### PROBLEM REQUIREMENTS:
Below is a listing. Write out exactly its lines between the one holding "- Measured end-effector" and the one holding "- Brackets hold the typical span", inclusive.

### EXTRACTED INFORMATION:

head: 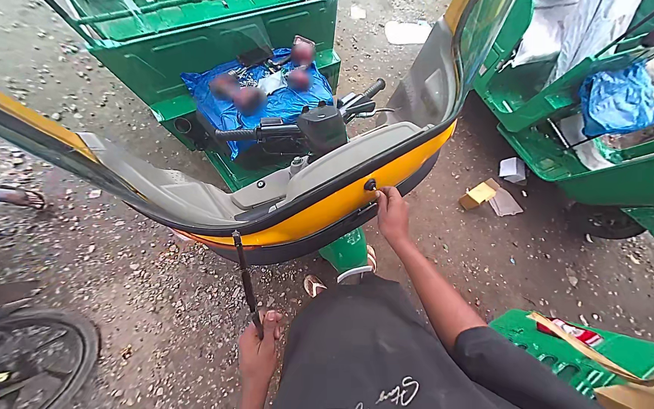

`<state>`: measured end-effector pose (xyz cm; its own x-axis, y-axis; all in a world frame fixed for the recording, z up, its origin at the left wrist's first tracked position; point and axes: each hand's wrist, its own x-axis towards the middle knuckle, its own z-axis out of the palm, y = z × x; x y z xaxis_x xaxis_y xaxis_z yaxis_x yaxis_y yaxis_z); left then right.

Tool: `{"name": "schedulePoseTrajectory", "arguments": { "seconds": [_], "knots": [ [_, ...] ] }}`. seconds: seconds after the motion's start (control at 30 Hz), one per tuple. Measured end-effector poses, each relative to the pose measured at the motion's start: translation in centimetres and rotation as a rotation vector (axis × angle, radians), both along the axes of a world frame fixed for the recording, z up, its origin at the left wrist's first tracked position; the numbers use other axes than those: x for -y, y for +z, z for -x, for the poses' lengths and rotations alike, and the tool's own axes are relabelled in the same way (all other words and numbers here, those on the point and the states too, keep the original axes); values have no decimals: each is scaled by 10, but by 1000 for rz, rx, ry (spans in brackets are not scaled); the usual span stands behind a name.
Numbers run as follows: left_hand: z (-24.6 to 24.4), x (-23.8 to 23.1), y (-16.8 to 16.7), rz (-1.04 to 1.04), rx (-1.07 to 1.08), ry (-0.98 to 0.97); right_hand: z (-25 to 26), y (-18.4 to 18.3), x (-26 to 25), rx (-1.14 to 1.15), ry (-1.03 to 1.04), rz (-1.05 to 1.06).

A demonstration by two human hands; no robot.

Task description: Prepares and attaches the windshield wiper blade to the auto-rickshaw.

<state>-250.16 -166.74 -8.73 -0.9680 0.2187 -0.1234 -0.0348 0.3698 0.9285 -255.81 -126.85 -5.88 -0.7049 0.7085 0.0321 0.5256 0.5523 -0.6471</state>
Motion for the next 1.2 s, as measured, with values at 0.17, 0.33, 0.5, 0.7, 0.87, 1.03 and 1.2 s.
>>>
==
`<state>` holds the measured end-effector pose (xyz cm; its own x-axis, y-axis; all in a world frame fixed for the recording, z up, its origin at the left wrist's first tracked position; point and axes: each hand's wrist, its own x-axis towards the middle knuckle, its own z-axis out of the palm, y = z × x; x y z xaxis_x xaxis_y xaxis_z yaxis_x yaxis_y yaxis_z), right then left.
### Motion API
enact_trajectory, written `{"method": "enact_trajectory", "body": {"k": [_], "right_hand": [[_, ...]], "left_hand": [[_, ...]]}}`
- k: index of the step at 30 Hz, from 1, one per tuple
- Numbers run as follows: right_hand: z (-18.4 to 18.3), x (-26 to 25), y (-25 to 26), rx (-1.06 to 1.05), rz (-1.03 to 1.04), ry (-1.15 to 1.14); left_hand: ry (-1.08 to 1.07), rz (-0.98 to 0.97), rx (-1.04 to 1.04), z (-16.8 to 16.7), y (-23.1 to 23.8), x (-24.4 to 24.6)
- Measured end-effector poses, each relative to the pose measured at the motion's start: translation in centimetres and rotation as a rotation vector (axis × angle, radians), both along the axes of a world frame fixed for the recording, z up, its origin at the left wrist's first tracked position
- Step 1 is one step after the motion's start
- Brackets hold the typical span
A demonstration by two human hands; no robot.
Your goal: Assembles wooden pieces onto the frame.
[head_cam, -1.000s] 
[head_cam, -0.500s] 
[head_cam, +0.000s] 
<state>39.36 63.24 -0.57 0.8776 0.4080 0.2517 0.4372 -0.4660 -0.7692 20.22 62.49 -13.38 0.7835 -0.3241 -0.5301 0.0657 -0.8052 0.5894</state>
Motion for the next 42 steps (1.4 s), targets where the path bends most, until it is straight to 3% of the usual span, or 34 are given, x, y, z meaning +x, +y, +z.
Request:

### ANSWER TO THE EXERCISE:
- Measured end-effector poses, each relative to the pose measured at the motion's start: translation in centimetres and rotation as a rotation vector (axis × angle, radians), both along the axes of a world frame fixed for the recording, z up, its origin at the left wrist's first tracked position
- Step 1 is one step after the motion's start
- Brackets hold the typical span

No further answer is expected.